CIK: 2023796 Filed: September 4, 2025 424B4

Offer Facts

Ticker
FCHL
Exchange
Nasdaq Capital Market
Offer Price
$4.00
Shares Offered
2,000,000
Estimated Proceeds
$8.0M
Underwriters

Led by Bancroft Capital, LLC

Key Highlights

  • Key partner for Singapore's government-backed 'SwimSafer' water safety program
  • Market leader handling 30% of all SwimSafer bookings
  • Proven track record with over 170,000 certified students
  • Established operational network of instructors and swimming facilities

Risk Factors

  • High dependency on the SwimSafer government contract (40% of revenue)
  • Lack of internal staff experienced in U.S. GAAP financial reporting
  • Operational vulnerability to weather-related class cancellations
  • Significant stock volatility due to low public float
  • Concentrated voting power held by founder Joyce Lee Jue Hui

Financial Metrics

$FCHL
Ticker Symbol
$4.00 per share
I P O Price
2 million
Shares Offered
$6 million
Capital Raised
1.75 million
Existing Shares Sold

IPO Analysis

Fitness Champs Holdings Ltd IPO - What You Need to Know

Thinking about the Fitness Champs Holdings Ltd IPO? It is exciting to get in on the ground floor. Before you invest, let’s break down the business in plain English.

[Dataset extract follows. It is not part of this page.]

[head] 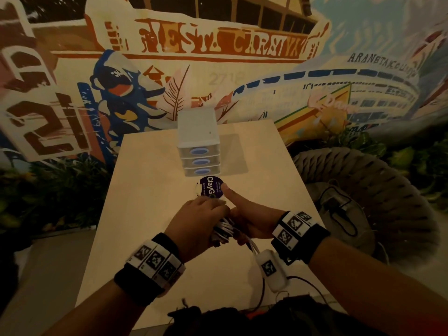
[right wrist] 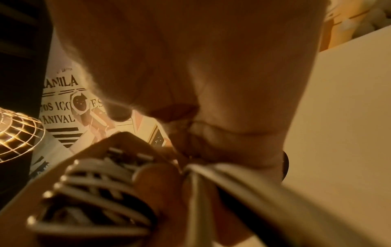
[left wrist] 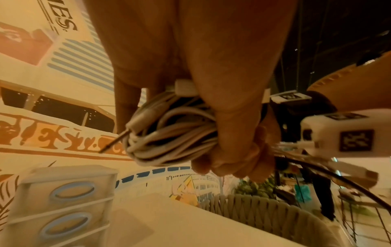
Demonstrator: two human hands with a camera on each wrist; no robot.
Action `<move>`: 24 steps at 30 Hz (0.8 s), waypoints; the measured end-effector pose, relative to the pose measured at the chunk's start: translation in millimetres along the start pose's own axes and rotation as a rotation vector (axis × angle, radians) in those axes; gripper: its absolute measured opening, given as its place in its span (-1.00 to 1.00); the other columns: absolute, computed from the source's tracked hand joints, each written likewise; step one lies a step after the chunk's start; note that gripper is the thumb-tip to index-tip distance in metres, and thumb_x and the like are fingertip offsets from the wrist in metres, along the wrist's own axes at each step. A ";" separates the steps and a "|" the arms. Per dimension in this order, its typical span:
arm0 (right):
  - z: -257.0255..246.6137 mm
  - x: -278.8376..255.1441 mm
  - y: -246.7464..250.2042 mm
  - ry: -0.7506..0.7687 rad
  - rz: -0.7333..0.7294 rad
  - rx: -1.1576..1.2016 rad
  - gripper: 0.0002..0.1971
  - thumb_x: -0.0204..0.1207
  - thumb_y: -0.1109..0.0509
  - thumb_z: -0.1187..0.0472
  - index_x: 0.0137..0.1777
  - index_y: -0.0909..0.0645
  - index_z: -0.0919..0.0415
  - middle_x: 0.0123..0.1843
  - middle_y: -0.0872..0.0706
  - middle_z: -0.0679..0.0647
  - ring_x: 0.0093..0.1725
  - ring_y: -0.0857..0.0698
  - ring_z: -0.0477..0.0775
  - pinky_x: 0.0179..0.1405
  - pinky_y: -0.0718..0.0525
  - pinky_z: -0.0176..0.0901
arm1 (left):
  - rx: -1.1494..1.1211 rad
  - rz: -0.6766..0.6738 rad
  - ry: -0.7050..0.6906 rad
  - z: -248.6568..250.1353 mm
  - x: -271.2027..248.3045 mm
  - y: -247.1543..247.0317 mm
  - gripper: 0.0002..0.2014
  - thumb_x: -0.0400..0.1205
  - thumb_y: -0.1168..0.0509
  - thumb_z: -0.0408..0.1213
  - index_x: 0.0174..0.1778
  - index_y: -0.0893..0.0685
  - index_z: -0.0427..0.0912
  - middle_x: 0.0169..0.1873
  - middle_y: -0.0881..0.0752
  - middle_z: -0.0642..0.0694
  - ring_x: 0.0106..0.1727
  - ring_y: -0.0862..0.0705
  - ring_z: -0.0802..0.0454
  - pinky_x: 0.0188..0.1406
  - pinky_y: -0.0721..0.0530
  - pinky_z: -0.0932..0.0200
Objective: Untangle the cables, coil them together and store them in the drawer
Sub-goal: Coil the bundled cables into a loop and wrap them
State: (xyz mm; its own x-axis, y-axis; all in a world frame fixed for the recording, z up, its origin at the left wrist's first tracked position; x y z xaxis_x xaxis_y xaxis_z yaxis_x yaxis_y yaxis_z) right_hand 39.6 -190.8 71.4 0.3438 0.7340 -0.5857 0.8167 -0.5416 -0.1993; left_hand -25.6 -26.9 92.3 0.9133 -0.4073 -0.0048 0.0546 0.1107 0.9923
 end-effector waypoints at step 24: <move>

1. What does this company do?

Fitness Champs is a sports education provider based in Singapore. They specialize in swimming lessons, acting as a key partner for "SwimSafer," a government-backed water safety program for kids. They handle 30% of all bookings for this program and have certified over 170,000 students. They use a network of instructors and various swimming facilities across Singapore.

Important note: You are not buying a local swim school directly. You are buying shares in a Cayman Islands holding company that owns the Singaporean operations. This structure allows the company to list on U.S. exchanges.

2. The IPO Details

  • Ticker Symbol: $FCHL (Nasdaq)
  • Price: $4.00 per share.
  • The Goal: The company is selling 2 million shares to raise about $6 million for hiring instructors, upgrading booking technology, and daily operations. However, existing owners are also selling 1.75 million shares. This means some original owners are cashing out, and they—not the company—will receive the money from those specific shares.
  • Lock-up: Most executives cannot sell their remaining shares for 180 days. This prevents a sudden flood of shares from hitting the market right after the IPO.

3. Who is in charge?

This is a "controlled company." Founder and CEO Ms. Joyce Lee Jue Hui holds most of the voting power through Class B shares. These shares have more voting power than the Class A shares offered to the public. Simply put: she has the final say on major decisions like electing directors or approving mergers, regardless of how you vote.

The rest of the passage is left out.